Excerpts from a dataset
=======

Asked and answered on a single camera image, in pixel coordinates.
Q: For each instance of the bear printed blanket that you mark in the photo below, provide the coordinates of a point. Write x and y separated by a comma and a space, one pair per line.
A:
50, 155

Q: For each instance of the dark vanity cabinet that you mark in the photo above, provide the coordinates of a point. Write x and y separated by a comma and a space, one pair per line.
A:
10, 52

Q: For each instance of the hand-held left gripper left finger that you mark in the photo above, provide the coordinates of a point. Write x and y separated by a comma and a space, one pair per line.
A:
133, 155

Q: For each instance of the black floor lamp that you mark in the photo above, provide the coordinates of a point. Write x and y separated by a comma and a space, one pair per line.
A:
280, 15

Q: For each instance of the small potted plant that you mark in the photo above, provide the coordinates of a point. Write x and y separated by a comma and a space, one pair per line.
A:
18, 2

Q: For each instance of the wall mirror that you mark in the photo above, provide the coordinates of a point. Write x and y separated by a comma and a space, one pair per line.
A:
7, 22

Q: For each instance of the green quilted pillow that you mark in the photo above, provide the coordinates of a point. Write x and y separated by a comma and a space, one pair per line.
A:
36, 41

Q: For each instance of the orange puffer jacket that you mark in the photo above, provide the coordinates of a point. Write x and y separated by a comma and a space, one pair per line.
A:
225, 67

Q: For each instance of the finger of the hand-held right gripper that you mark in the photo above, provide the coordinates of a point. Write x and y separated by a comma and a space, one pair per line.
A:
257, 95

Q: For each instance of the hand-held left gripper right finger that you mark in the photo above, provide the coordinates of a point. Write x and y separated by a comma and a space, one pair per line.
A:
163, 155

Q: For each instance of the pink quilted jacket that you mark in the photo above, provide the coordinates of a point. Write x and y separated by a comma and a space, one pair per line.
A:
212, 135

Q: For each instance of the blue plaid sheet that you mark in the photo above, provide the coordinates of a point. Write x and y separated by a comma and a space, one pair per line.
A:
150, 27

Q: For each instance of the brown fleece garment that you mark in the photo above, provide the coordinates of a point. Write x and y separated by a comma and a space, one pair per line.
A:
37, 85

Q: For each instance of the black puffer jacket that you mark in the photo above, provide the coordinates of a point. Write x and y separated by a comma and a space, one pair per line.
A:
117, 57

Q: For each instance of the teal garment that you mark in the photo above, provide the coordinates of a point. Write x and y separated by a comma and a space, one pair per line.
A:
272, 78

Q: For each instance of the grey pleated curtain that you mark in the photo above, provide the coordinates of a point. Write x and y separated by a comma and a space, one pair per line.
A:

=======

Copy from the entries above each line in which the string "left" can be found.

▸ Solution for this problem:
Q: For each instance of the hand-held left gripper left finger that you mark in the photo above, provide the coordinates of a point. Write x and y separated by a comma and a space, one pair per line.
Q: For each instance of the hand-held left gripper right finger that you mark in the photo above, provide the coordinates of a point. Write x and y separated by a comma and a space, one pair per line.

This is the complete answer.